The result is a film as beautiful as we have ever seen. Reverential, really. Shot in 3D and offered up on an IMAX canvas, Prometheus is a beatific vision befitting the gravity of its themes. Scott takes us to the origin of our species. It’s a grand and otherworldly event, our creation tainted by bleak beginnings. Writers Spaiht and Lindelof have essentially doomed us to a haunting from our conception. Contrary to any of our expectations, Prometheus isn’t just the riddle of the xenomorph solved. In fact it manages to sidestep that one. This is about us, where we came from, and whether or not we should follow the bread crumbs back.
Shaw and Holloway reside at the heart of Prometheus, two young lovers eager to unravel life’s greatest mystery through exploration. They starts in the deepest crevices of the wide world. As they unearth a series of cave paintings from remote locations throughout the globe, Shaw registers a remarkable pattern. The uncannily similar markings point both to humanity’s extraterrestrial origin and an invitation to a reunion between humans and their long-lost Engineers. Seventy years from tomorrow, they take their findings to the decrepit tycoon Peter Weyland, who agrees to facilitate the scientists’ journey to stars. It takes years to complete this interstellar homecoming, fueled by an impossible investment and led by a hugely theoretical carrot. As it turns out, Shaw and Holloway were right. At least partially. There was once something on this strange moon and something may yet remain. For as many answers as they find on this world, a dozen new questions arise from the muck. Which is why Prometheus emerges as a worthy prequel to something so iconic and game-changing as Alien.

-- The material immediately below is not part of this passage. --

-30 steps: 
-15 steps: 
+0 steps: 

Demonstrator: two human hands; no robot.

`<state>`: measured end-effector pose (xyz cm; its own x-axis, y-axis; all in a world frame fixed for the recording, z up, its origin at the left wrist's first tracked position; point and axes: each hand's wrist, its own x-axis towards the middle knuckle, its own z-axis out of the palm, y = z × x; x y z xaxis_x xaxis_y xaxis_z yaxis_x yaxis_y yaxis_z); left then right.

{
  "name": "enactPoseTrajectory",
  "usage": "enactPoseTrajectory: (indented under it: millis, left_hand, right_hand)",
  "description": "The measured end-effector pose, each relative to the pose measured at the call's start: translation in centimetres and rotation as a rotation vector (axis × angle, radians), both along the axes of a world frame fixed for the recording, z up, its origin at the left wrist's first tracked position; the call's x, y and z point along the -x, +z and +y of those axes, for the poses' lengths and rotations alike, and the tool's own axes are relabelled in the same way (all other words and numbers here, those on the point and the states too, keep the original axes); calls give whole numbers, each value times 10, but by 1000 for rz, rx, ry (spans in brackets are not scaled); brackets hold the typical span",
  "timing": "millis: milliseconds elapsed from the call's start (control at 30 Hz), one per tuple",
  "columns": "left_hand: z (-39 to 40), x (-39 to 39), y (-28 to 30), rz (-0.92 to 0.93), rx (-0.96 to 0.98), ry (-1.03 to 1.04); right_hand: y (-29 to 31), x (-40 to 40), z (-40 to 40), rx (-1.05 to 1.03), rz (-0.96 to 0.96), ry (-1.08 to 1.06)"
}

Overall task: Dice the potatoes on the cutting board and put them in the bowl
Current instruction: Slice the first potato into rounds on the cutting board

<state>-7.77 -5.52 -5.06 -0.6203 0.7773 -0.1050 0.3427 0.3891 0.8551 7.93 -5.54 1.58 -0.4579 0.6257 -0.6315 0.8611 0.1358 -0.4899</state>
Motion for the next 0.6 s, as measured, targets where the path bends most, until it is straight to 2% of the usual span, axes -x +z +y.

The problem with many prequels is that their engineers become so concerned with presenting solutions that they deflate their source material of all its mystery. One film can never truly ruin another, but a franchise can certainly be corrupted by one false move. Here, the creators of Prometheus entice with a number of visual and thematic references to the films that came before (your H.R. Giger counter will start wailing in places and at frequencies you least suspect), but they only zoom out just enough to suggest a wider world without defining it. Some viewers might be frustrated that the story doesn’t present the kind of connections we’ve come to expect. If you’re anything like this reviewer, however, you’ll be glad that romance doesn’t just linger in the Space Jockey mythos, it abounds. I’m heartened that the film ends where it does, presenting an even more enticing call to adventure. Ripley’s story may have ended around 15 years ago, but the survivors of the Prometheus expedition live on. The promise of a forked story is a welcome one, as this particular world is rife with opportunity.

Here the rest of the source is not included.